Czy zatem Sapkowski to mizogin, który ukrywa uprzedzenia pod płaszczem ironii? A może feminista, choć taki, który nie przepada za etykietkami i lubi czasem zakpić z czytelnika? Najbardziej trafna wydaje się odpowiedź pośrednia: to feminista z poczuciem humoru.

Kobiety w sadze od tła do centrum narracji

Fantasy przez dziesięciolecia miało problem z kobiecymi bohaterkami. W klasycznych powieściach Tolkiena czy Howarda dominowali mężczyźni w roli wojowników, królów, czarodziejów a kobiety pełniły najczęściej role pomocnicze, symboliczne lub ornamentalne.

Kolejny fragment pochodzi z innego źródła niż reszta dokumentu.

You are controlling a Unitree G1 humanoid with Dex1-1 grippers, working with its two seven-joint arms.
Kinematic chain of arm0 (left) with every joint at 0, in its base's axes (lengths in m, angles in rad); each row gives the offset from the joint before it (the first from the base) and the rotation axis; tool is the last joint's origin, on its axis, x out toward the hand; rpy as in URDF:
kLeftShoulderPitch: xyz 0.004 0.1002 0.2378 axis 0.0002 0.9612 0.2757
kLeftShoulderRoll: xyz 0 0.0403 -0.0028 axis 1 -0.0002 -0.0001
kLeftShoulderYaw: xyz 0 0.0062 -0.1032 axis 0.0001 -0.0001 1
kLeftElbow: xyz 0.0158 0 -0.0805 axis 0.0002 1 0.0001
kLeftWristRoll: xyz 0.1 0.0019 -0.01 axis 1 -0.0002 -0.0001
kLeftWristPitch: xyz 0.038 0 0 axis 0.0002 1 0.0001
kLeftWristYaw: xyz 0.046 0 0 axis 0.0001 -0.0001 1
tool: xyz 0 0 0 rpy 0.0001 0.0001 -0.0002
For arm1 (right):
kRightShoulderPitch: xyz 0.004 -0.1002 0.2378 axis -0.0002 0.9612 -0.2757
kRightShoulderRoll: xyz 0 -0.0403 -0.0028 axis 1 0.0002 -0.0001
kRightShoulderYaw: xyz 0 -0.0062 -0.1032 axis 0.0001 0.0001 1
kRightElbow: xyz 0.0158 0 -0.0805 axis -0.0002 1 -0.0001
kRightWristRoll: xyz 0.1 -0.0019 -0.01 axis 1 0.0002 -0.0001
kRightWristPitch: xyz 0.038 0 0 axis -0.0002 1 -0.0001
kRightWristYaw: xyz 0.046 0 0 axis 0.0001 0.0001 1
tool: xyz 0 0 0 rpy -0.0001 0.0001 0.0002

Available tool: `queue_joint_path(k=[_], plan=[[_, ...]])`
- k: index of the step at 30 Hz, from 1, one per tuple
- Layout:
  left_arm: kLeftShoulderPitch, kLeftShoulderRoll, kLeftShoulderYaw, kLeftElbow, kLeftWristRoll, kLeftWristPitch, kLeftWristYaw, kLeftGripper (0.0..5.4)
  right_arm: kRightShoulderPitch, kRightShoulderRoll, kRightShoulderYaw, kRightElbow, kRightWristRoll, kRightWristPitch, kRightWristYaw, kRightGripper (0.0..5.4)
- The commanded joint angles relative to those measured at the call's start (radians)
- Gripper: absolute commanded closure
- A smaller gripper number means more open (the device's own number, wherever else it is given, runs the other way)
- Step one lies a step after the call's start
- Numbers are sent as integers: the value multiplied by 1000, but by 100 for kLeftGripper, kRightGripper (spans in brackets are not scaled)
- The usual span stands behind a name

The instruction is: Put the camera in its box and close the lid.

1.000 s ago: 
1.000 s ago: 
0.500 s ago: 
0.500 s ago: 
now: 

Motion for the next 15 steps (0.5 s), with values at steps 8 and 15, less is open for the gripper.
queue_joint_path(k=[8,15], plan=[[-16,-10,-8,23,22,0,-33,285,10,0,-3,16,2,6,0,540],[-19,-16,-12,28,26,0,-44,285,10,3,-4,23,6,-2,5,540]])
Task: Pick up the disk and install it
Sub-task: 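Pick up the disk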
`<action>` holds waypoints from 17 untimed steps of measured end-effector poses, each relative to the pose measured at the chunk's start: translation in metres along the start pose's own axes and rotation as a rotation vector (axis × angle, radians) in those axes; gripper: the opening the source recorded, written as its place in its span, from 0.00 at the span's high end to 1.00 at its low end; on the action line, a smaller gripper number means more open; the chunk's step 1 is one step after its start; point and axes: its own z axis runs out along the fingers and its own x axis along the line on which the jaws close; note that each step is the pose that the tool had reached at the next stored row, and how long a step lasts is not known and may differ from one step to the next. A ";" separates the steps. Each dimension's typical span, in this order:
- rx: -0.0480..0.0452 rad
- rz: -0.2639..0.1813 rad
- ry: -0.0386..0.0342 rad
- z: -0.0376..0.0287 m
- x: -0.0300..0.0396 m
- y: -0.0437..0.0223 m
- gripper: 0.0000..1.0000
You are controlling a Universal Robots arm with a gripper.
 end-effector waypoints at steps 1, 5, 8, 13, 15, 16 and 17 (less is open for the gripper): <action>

Sapkowski tę konwencję odwrócił.

W sadze o wiedźminie kobiety stają się postaciami pierwszoplanowymi, nierzadko silniejszymi i bardziej sprawczymi od mężczyzn. Przykładem jest Ciri Lwiątko z Cintry która odmawia podporządkowania się zarówno oprawcom, jak i patriarchalnym normom:

Nie jestem ani waszą własnością, ani waszą zabawką. Jestem Ciri z Cintry, Lwiątko z Cintry. A wy możecie mnie pocałować w.…

(Czas pogardy, Sapkowski, 1993)

Podobnie Yennefer, w relacji z Geraltem, odrzuca rolę „damy u boku bohatera”:

„Nie jestem ozdobą przy twoim boku. Sama wybieram, dokąd pójdę i co zrobię.”

(Krew elfów, Sapkowski, 1995)

Sapkowski konsekwentnie wprowadza kobiety, które łamią stereotypy:

Milva (Maria Barring) – łuczniczka, która dołącza do kompanii Geralta, nie jest żadną „damą w opałach”, tylko twardą, bezpośrednią kobietą o żołnierskim języku i ogromnej sile charakteru. Choć zmaga się z dramatami osobistymi (ciąża, trauma wojny), nie daje się zredukować do roli ofiary jest partnerką na równi z mężczyznami.

Angoulême – zbuntowana, wulgarna, ironiczna dziewczyna, która z „marginesu społecznego” staje się równoprawną towarzyszką wiedźmina. To przykład, jak Sapkowski nadaje sprawczość postaciom kobiecym nawet z najbardziej zepchniętych grup społecznych.

Królowa Calanthe z Cintry („Lwica z Cintry”) – babka Ciri, polityczka i strateg, która prowadzi państwo w świecie zdominowanym przez mężczyzn. Jest bezwzględna, potrafi manipulować i podejmować decyzje bez oglądania się na patriarchalne schematy.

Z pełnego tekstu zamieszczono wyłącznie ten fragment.